Condi’s ‘New Middle East’

“Things are as they are, and their consequences will be what they will be. Why then should we seek to be deceived?”

Columnist Stewart Alsop, dead now these 30 years, once closed a column with this quote from the philosopher Bishop Berkeley. His column, I believe, was about Vietnam.

As we approach the fifth anniversary of 9/11, we, too, can see the shape of things to come.

In the ideology of “democratic fundamentalism” to which George W. Bush converted after 9/11, we are simply in a rough patch on the glory road to a democratic Middle East and “the end of tyranny on this earth.”

In reality, our situation has never been more grim.

The successful experiment that featured the “freest, fairest elections ever held” in Palestine is dead. Over 125 Palestinians have been killed in Gaza. The Gaza Strip is a shambles. The terror wing of Hamas will have no trouble recruiting in the rubble.

The same is true of Lebanon. The “Cedar Revolution” was a Bush success, a beacon of hope. That Hezbollah won a dozen seats only seemed to prove that the elections had indeed been free, fair, and open to all.

Now Lebanon is in ruins. The 900 dead, thousands wounded, the million refugees, the smashed infrastructure, and the scores of thousands of Westerners who have fled means years before Lebanon recovers, if ever she does. Arab hatred of Israel and America is pandemic.

Hezbollah ignited the hostilities. But it was Israel that escalated to rain destruction on a people and nation that had not countenanced or condoned Hezbollah’s provocation, but condemned it.

Think back. Had Reagan done to Lebanon, when half a dozen Americans were seized as hostages, what Israel has done, when two soldiers were taken hostage, Democrats would have denounced Reagan as a war criminal. Conservatives would have begged him to ease up.

Yet, almost to a man and woman, our politicians are falling all over one another to express their 100 percent support of what Israel has done to Lebanon. Even Israelis must feel a measure of contempt for this kind of groveling.

Indeed, in Israel, dissent against the blitzkrieg is rising, and the Olmert regime is being challenged and even condemned by courageous Israelis for letting the air force have a free hand to smash Lebanon.

Moving on to Iraq, where the war has lasted as long as our war on Nazi Germany, Gen. John Abizaid is warning that a descent into civil war is now possible, and Bush concedes that, three years and three months after “Mission Accomplished,” the situation in Baghdad is “terrible.”

Questions now on the table are: Will America let go? Will Iraq break apart? Americans are not all that far away from a strategic disaster.

Whatever happens to Joe Lieberman in Connecticut, the new center of gravity of the Democratic Party is antiwar. Democratic hawks are a dying species. Al Gore now emerges, given his authentic antiwar credentials and emergence as a world leader of the global warming movement, as the Left’s best hope for the nomination.

Kerry and Edwards, the 2004 ticket, know which way the wind is blowing. Both have declared that had they known in 2002 what they know today, they would not have voted for the war. Hillary senses the ground shifting beneath her feet. Last week, she scourged Rumsfeld, called for his resignation, and denounced Pentagon mismanagement of the war.

Two years and three months before November 2008, the Democratic Party has pulled out of the Bush coalition; two-thirds of the nation considers Iraq a mistake; and a majority wants the troops home.

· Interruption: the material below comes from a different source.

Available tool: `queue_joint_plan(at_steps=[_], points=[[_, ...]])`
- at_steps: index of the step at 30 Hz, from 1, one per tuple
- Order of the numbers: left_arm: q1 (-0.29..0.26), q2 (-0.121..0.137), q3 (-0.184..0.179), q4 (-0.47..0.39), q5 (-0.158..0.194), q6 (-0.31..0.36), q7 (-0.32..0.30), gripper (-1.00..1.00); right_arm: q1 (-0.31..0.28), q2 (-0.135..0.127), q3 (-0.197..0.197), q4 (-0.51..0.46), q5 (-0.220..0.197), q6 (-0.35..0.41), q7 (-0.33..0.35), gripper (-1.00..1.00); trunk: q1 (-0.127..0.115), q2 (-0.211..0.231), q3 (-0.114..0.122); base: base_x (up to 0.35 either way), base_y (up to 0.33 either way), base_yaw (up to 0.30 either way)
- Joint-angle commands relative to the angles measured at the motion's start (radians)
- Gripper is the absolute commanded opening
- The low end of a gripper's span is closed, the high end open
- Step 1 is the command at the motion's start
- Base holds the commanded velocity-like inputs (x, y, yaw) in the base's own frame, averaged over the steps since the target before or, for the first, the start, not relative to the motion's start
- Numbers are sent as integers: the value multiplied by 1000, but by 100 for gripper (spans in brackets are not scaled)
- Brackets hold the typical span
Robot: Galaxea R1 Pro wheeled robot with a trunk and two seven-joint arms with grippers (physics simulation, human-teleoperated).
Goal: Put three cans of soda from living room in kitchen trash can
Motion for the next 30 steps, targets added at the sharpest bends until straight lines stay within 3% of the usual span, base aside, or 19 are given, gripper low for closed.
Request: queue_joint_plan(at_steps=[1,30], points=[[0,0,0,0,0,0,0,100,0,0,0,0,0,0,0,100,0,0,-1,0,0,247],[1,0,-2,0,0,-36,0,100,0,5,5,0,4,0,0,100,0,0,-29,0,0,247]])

Can Bush sustain support for the war as the news from Iraq gets worse and worse? For, if this war is lost on the home front, the war will be lost in Mesopotamia.

In Afghanistan, the Taliban are fighting in larger units and, colluding with drug lords, killing more Afghans and allied troops than they have in five years. Hamid Karzai reigns in Kabul but does not rule. U.S.-NATO forces are not losing battles, but they are insufficient in number to win the war.

Iran, fearful of Bush in 2003, is now rejecting U.S.-EU bribes and rejecting any suspension of its uranium enrichment program. Bring it on, Ahmadinejad seems to be saying to Bush. As for Pakistan, the Islamists there remain but a bullet away from custody of an atomic bomb.

While all these are trends, none seem to be going our way.

The Israeli-American ace of trumps, raw military power, is still able to defeat armies and destroy states, but it has proven less effective in eradicating guerrillas, and counterproductive in changing Islamic hearts and minds.

If neither U.S. party is willing to show any independence of Israel, if America will not address the root causes of Arab animosity, and if we will not even negotiate with our enemies, we should probably pack up and get out of the Middle East. Before we are thrown out.

Author: Patrick J. Buchanan

Patrick Buchanan is the author of Churchill, Hitler, and "The Unnecessary War."